EXERCISE BRIEF. Looking at the records below, please say how many lines contain the word "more", as a bare number.

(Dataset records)
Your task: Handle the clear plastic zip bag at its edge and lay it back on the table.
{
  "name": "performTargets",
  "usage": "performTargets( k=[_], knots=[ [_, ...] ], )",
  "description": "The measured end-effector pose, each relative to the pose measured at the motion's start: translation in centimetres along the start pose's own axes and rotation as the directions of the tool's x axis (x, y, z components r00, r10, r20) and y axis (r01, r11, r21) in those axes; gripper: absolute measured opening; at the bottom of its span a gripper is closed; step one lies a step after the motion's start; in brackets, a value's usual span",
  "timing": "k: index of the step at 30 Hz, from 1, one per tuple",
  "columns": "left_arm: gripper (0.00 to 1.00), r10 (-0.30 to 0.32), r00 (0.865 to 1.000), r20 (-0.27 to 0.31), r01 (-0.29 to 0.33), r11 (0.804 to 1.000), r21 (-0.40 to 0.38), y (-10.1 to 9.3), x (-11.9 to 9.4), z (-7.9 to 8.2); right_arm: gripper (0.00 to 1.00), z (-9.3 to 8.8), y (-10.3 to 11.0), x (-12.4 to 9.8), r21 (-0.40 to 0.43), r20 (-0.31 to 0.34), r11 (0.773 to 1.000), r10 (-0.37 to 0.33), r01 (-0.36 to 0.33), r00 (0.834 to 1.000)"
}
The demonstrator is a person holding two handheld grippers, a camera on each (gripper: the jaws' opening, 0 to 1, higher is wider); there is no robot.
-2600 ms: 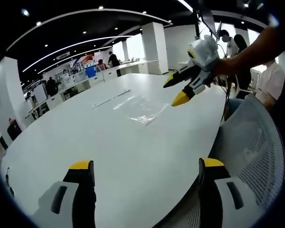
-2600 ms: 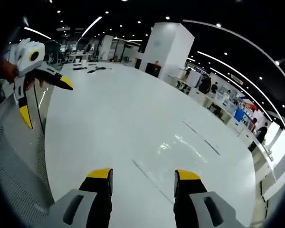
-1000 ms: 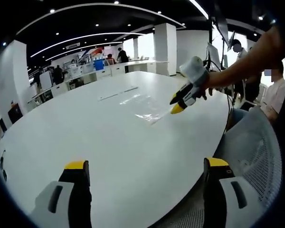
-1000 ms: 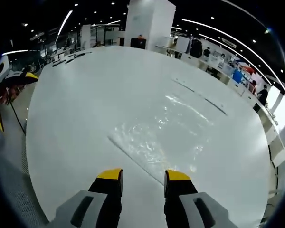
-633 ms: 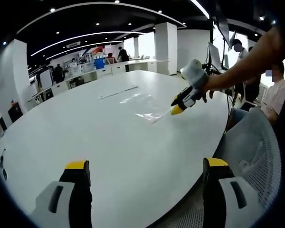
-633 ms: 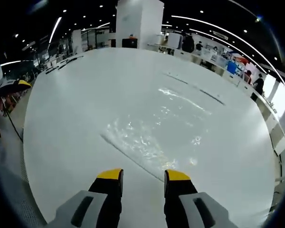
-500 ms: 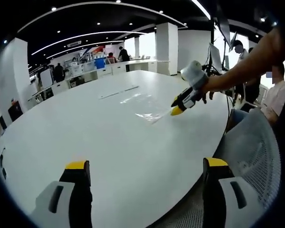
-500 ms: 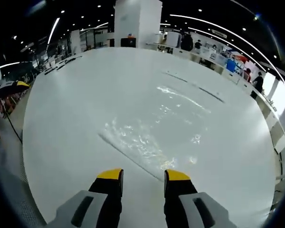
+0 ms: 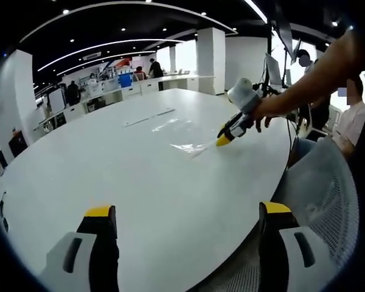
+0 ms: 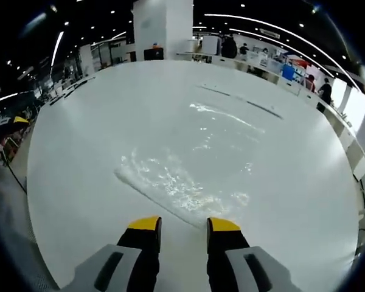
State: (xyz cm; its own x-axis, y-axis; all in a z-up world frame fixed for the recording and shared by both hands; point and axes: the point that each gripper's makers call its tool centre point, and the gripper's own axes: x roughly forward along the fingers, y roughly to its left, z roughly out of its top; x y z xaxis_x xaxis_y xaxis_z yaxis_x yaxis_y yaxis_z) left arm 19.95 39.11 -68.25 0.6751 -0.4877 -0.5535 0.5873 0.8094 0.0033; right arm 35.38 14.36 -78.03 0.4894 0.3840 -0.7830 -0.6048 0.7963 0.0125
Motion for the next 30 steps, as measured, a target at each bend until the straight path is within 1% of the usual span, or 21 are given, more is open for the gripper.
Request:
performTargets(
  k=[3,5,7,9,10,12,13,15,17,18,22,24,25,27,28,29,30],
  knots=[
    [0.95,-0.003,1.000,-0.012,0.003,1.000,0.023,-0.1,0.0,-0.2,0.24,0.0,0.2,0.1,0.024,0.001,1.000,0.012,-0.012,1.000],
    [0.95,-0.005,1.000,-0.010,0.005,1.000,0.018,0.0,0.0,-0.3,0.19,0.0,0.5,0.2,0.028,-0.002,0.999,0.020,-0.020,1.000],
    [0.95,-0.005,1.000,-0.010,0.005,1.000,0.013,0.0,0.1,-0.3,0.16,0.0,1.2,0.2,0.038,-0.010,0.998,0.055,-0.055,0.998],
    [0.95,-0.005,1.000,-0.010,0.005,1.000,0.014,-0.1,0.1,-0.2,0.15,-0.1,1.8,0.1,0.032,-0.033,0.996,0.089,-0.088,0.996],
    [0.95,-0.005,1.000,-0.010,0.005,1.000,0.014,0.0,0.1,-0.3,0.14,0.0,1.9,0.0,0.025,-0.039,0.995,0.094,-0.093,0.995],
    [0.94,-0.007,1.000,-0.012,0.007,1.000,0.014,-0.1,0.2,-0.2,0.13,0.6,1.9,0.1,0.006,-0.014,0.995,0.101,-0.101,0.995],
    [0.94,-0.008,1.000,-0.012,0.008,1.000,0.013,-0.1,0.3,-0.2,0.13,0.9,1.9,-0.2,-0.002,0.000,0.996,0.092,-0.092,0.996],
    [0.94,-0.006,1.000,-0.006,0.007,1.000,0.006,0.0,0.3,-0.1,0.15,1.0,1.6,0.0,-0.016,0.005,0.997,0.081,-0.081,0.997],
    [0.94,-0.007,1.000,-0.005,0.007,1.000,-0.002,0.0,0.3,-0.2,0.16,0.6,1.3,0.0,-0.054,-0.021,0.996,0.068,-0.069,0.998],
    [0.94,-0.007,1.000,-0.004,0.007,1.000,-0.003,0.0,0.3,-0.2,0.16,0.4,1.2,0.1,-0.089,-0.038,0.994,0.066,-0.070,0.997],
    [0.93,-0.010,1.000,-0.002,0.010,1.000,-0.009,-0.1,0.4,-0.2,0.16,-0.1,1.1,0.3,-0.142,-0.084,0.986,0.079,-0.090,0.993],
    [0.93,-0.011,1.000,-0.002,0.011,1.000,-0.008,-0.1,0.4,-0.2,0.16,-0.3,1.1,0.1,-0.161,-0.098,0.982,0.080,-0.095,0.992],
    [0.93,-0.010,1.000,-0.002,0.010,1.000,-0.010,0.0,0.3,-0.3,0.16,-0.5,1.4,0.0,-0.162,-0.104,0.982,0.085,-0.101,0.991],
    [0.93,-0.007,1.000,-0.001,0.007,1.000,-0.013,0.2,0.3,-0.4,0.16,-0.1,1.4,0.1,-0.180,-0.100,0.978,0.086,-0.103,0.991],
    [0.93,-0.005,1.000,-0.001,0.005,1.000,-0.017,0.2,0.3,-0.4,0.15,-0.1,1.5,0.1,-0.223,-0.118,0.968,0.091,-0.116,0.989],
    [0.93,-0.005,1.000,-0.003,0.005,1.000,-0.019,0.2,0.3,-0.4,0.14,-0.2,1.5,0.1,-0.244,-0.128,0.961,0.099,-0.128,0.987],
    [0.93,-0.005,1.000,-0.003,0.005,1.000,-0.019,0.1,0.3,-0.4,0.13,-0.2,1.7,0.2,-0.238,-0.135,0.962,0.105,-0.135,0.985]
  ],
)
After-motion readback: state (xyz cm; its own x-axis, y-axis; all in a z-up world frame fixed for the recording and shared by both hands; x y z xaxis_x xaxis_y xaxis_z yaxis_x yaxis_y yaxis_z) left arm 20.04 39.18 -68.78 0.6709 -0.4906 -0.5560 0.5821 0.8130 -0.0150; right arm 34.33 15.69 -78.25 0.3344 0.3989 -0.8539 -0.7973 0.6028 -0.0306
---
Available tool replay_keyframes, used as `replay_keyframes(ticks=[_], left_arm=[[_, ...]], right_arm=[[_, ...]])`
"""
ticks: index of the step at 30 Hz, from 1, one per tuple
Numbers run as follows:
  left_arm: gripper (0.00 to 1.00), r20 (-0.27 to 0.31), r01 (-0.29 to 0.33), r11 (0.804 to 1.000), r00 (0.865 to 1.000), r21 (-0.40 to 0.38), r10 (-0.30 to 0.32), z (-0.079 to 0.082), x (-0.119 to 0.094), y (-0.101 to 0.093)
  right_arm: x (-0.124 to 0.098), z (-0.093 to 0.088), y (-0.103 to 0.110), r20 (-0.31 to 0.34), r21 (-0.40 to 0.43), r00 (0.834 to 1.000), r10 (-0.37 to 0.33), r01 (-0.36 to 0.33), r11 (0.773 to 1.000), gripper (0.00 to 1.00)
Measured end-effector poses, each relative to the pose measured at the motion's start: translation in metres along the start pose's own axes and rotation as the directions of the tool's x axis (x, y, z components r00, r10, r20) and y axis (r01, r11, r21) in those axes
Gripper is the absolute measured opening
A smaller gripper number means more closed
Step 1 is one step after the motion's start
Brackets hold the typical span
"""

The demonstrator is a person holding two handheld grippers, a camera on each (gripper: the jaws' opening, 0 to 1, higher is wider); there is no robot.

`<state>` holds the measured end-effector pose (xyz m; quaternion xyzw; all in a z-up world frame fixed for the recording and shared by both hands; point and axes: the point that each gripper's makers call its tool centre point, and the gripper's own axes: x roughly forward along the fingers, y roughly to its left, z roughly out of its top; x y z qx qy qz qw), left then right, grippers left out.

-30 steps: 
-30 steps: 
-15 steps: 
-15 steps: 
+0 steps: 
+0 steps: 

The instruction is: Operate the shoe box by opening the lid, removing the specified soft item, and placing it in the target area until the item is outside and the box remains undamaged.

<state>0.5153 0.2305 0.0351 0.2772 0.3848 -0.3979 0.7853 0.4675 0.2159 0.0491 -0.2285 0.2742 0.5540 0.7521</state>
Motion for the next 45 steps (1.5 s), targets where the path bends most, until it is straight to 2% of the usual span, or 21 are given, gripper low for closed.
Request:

EXPECTED ANSWER. 2